Unfortunately, it appears someone has misled Jayson. We contacted all 30 teams numerous times during the offseason on his behalf, and we have phone logs, emails, and other records to back it up. We received no offers for Jayson in November, or otherwise. We are always prepared to support our work against inaccuracies spread by third parties. We understand the frustration and disappointment players can face and wish Jayson all the best.

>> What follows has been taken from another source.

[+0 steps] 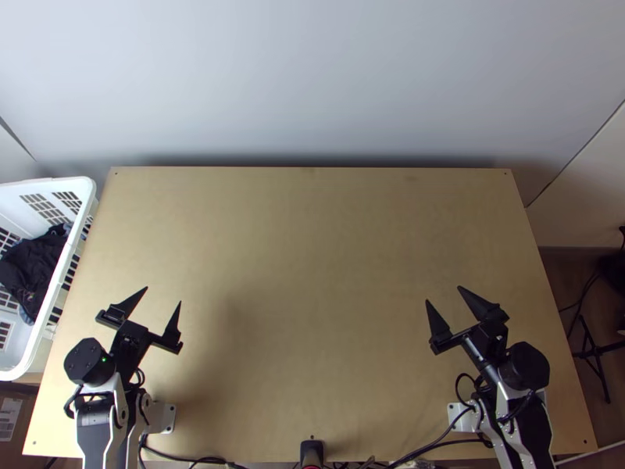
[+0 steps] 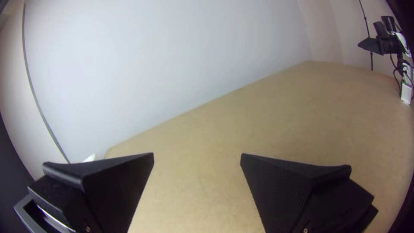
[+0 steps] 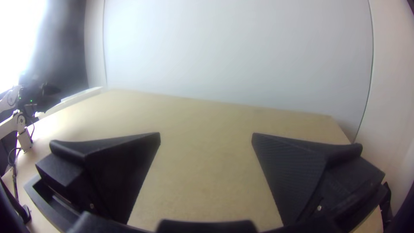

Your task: Fold the t-shirt

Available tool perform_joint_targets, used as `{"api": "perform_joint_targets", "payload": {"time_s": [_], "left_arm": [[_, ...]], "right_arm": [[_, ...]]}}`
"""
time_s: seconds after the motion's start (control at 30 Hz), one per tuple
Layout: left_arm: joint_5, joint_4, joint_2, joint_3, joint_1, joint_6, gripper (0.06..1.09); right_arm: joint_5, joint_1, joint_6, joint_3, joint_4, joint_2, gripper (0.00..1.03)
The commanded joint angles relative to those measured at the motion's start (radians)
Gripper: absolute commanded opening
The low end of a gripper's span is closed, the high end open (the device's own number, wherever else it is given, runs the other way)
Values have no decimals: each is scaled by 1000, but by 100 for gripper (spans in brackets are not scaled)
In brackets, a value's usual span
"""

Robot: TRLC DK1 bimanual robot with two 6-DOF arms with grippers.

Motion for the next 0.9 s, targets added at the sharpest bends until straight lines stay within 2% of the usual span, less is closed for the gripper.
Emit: {"api": "perform_joint_targets", "payload": {"time_s": [0.0, 0.73, 0.87], "left_arm": [[-1, 0, 0, 0, 0, 1, 104], [8, 0, 0, 0, -24, -28, 104], [2, -21, -1, 2, -21, 77, 104]], "right_arm": [[0, 0, -1, 0, 0, 0, 99], [0, 32, 1, 0, 0, 0, 99], [0, 74, -1, 0, -1, 0, 99]]}}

What’s perhaps more interesting is this excerpt from Janes’ story (emphasis mine):

The Boras Corporation sends out a list of its free agents to every team at the start of free agency each November. Werth’s name was on that list. Boras Corp. provided that list for verification, as well as date-stamped phone logs that documented dozens of phone calls and emails made to executives on Werth’s behalf. Boras keeps detailed records of every offer and conversation, documentation that protects them against allegations of malpractice — and any litigation that could accompany them.

The reference to litigation isn’t accidental; I’d even wager that it was provided to Janes by the Boras Corporation itself. Boras is a lawyer and, believe it or not, lawyers are very deliberate in how and when they raise the spectre of litigation. This was a shot across Werth’s bow — a warning, if you will, not to pursue the matter further.